Answering yes means that you recognize what you’re good at and what you’re not. It means that you understand what you know and what you don’t. Most of all, it means that you’ve learned what you can do yourself and what you should give away to others.

Self-awareness multiplies your capacity to lead and makes you a more effective manager, relator and communicator. The personal and professional implications are staggering:

  • You understand the truth about yourself. You see your own strengths and weaknesses and confidently hire team members who compensate. You readily acknowledge the strength of the team over and above your own agenda.
  • You recognize how other people perceive you. You moderate your behavior with keen situational awareness. You are sensitive to team culture, work relationships and collaborative opportunities.
  • You see reality for what it is. There’s a ready willingness to explore, listen, measure and investigate. You listen to the truth and accept constructive criticism leading to better outcomes and greater effectiveness.
  • You have clarity about your environment. Where others see confusion and get lost in the whirlwind of day-to-day busyness, you have clarity about where you are and where you’re going.

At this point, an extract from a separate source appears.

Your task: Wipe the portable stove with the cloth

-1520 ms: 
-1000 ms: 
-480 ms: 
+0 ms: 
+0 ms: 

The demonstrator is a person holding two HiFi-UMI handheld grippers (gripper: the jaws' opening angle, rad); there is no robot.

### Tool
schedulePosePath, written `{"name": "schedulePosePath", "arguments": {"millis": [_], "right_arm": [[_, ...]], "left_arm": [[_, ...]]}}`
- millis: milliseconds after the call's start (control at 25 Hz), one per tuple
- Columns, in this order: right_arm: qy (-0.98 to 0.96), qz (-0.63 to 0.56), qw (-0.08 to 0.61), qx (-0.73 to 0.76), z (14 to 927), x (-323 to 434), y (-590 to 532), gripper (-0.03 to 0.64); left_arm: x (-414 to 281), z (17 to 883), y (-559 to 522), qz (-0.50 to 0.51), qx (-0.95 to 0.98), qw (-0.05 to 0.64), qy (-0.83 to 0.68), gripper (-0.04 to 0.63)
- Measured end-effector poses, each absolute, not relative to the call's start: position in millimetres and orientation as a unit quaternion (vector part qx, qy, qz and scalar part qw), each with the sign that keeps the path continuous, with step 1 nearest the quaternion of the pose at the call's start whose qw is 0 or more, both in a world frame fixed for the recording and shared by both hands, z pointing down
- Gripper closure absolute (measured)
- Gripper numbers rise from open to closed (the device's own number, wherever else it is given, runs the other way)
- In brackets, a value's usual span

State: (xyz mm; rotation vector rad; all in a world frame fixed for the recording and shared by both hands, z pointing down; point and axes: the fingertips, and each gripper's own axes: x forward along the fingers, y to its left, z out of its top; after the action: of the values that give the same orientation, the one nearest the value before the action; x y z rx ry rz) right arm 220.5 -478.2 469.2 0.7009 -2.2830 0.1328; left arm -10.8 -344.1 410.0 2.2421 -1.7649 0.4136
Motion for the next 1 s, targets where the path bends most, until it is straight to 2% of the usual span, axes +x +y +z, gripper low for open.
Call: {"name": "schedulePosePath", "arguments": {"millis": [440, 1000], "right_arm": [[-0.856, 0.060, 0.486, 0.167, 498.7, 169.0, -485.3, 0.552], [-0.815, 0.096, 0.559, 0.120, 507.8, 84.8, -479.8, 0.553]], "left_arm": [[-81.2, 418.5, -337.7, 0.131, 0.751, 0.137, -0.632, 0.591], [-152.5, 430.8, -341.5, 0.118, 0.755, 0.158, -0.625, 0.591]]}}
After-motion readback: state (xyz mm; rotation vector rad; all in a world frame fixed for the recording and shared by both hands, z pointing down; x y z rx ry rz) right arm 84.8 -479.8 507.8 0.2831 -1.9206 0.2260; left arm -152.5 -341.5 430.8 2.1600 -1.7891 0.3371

What can you do to improve your self-awareness quotient? A few ideas include:

  • Assess yourself. Plato said it well, “know thyself.” Commit to learn more about your personality—your character, feelings, motives, habits and skills. Learn more about yourself with personal assessments such as DiSC, Myers-Briggs and StrengthsFinder 2.0.
  • Engage a coach. There’s a reason that high capacity leaders and self-aware people have personal and professional life coaches. It works. Engaging a coach to ask probing questions from a neutral point of view leads to increased clarity and awareness.
  • Ask a co-worker. A sure sign of leadership maturity is a willingness to engage your supervisor in frank discussions about strengths, weaknesses, blind spots and workplace perceptions. If you have a good relationship with a supervisor, direct report or co-worker, then make yourself vulnerable enough to start an introspective conversation.
  • Talk to a friend. People who know you best are uniquely qualified to provide honest feedback on your self-awareness IQ.

So what’s the Big Idea?

Awareness about yourself and how you’re perceived by others is important. Self-awareness multiplies your capacity to lead and makes you a more effective manager, relator and communicator.